Mergers and Acquisitions

  • Representation of a gaming company in the sale of key operating assets in the aggregate amount of $772 million.
  • Representation of majority shareholders of a privately held professional sports franchise in connection with the sale of equity interests in aggregate amount of $340 million.
  • Representation of an investment group in the purchase of an interactive gaming software company in the aggregate amount of $21 million.
  • Representation of an entertainment company in the purchase of a sports production company in aggregate amount of $1 million.

Early Stage and Venture Capital Financings

  • Representation of a production company in a Series A preferred stock offering to certain investors in aggregate amount of $1.5 million.
  • Representation of a design company in a Series B preferred stock offering to certain investors in aggregate amount of $4.5 million.

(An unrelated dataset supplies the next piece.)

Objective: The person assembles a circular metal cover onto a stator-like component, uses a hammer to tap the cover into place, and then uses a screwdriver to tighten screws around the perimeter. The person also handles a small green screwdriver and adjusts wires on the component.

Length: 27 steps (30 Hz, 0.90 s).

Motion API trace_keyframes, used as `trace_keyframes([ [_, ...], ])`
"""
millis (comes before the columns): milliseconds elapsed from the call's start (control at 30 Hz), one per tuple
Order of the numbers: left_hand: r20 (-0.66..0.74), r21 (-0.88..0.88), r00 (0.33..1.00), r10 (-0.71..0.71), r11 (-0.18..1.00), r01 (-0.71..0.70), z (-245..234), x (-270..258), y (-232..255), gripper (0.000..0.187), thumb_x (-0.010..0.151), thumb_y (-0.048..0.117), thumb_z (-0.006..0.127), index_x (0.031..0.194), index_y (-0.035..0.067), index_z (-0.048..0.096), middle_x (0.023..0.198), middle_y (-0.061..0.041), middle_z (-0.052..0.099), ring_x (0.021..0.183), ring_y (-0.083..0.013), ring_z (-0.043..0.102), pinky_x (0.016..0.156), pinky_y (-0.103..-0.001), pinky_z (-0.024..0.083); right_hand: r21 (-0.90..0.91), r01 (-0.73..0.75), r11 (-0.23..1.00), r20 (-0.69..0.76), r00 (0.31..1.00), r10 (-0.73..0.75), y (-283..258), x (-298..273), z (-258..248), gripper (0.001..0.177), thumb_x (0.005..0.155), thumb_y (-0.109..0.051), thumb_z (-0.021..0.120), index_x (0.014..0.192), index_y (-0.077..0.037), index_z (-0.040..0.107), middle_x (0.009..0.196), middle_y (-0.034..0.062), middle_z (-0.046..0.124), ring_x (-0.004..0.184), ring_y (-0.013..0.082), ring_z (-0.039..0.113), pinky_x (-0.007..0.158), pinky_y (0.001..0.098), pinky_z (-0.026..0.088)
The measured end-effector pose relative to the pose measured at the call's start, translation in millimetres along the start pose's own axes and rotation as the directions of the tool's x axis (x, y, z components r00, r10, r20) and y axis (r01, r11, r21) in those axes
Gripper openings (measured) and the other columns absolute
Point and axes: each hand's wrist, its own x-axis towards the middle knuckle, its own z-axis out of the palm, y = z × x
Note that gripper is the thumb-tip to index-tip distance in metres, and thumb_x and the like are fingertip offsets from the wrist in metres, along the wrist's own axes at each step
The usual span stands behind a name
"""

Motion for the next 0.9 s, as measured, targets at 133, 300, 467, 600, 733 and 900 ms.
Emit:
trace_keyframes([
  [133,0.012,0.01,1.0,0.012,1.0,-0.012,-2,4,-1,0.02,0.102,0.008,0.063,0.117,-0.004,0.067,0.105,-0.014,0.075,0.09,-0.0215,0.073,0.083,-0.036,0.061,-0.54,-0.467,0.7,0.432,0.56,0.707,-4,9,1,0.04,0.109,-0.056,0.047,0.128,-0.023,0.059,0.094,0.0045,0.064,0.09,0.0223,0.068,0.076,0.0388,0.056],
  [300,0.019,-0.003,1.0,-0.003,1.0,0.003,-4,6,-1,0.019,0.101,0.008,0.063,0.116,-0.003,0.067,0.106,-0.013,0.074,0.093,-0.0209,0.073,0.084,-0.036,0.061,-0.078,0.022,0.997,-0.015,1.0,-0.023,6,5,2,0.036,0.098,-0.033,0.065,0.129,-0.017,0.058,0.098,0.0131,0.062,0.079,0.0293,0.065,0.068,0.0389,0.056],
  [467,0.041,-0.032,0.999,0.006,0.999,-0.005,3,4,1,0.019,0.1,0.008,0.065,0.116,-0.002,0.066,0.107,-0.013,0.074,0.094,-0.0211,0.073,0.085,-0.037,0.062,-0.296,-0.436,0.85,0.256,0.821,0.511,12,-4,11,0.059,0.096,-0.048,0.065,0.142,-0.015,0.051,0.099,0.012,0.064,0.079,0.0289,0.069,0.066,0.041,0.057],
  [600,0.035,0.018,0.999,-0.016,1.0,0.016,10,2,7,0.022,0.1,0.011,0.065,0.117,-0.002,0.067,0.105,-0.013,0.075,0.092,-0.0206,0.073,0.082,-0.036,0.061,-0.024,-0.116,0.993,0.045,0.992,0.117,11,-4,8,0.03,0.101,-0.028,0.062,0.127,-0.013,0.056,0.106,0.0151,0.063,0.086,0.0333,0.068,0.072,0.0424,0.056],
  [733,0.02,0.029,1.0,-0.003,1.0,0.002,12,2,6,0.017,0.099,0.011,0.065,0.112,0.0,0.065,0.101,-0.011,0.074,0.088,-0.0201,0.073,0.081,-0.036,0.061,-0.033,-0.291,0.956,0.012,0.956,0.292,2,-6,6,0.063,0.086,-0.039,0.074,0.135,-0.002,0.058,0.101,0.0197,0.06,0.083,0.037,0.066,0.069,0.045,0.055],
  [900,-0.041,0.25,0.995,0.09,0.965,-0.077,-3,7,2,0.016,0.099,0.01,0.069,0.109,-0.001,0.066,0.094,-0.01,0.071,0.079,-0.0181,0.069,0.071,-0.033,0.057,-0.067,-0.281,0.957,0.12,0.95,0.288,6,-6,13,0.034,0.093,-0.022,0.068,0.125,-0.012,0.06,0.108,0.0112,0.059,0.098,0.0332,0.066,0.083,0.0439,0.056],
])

Capital Markets and Securities

  • Representation of issuer in a Rule 144A offering of high-yield debt in the aggregate amount of $250 million. Concurrent cash tender offer and consent solicitation of senior and senior subordinated debt in the aggregate amount of $255 million.
  • Representation of multiple public companies regarding securities law regulations, disclosure issues and ongoing securities law compliance matters, including interactions with the Securities Exchange Commission.

General

  • Representation of public and private companies regarding strategic transactions.
  • Representation of public and private companies on general corporate matters, including formation, commercial contracts, compensation and corporate governance.